In feedback I received on assignment 3, I was recommended to look at modern developments in street photography, including the book Street Photography Now. I owned this book prior to starting the OCA course, but felt it would be interesting to revisit having now spent a few months studying.
The book is an international guide to over 40 contemporary street photographers, providing not only a selection of images from each photographer but words from each on their motivations and ways of working. There is also commentary on the evolution of street photography and brief analysis of the works included. The insights provided brush-away the cobwebs from the traditionalist views of street photography based on the works of Cartier-Bresson et al from the early 20th century. Some of these views are still pervasive on certain photo-sharing sites that demand, for example, black and white images only, no post-processing, no staged images.
The book is remarkable for its breadth and depth of coverage and commentary on genre now, its developments and challenges it faces. The main lessons I took away from the book after reading it for the second time were:
- There are no rules in street photography – the best practitioners make their own rules
- Motivations for making images on the street are as varied as the number photographers in the book. From serious social commentary to amusing visual puns.

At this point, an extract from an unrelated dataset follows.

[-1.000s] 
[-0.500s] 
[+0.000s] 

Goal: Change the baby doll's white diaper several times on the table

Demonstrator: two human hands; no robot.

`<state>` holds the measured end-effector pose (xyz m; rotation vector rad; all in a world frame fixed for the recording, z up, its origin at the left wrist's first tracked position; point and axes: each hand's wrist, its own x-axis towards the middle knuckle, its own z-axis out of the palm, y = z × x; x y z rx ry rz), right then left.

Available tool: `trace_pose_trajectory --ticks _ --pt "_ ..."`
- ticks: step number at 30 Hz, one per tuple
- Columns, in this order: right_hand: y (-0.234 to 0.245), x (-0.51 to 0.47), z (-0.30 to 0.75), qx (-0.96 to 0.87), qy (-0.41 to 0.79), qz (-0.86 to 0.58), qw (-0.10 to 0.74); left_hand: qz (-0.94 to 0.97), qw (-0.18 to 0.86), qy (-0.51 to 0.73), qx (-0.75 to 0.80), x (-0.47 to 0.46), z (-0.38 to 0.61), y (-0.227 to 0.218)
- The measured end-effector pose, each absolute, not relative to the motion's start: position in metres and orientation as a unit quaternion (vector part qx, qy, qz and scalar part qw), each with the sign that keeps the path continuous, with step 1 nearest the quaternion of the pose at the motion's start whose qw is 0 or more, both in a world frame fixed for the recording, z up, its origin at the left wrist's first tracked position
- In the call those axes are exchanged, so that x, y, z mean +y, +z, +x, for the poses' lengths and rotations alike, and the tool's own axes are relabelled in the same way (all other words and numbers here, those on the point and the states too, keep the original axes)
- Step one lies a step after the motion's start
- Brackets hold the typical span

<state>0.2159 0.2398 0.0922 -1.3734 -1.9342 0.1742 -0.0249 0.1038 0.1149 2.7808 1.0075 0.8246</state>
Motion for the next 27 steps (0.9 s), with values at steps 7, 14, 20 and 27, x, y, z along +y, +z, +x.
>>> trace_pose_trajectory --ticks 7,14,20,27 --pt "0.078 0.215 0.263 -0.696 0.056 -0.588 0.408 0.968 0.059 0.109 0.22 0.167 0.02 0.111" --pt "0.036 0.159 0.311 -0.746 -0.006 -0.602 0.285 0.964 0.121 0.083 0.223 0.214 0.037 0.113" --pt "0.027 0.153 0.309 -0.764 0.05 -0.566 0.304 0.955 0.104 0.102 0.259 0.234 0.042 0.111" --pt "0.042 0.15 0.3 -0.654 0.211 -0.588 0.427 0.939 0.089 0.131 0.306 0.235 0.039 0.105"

- Without fail, the photos fill the frame and are full of visual interest. Many are close up. There are no dead spots.
- Street photography often features people, but not always. Commentary 2 of the book, No Ideas But In Things, explores ‘still life’ street photography. One example is Nils Jorgensen’s image of shoes left on a corner pavement in the rain. Another is Matt Stuart’s photo displayed as the feature image of this blog post. I found this type of image compelling and not necessarily something I would look for when preoccupied with filling my frame with a person.
- The street photographers featured have many different approaches to dealing with the challenge of taking uninvited images of people on the street. From what to me appears highly intrusive and even aggressive, through sneaky (unseen), to collaborative and spending time with the subjects. In certain jurisdictions some photographers talk about the challenges of privacy laws – a memorable example is Bruno Quinquet’s work in Japan, where it is legal to take photos of people, but not to publish them. To overcome this in his Salaryman Project he ensures that none of the subjects are recognisable, with either their faces obscured or blurred.
In summary, this book provides a lesson in experimentation for street photographers everywhere.
Howarth S and McLaren S (2010). Street photography now. Paperback ed. London: Thames & Hudson.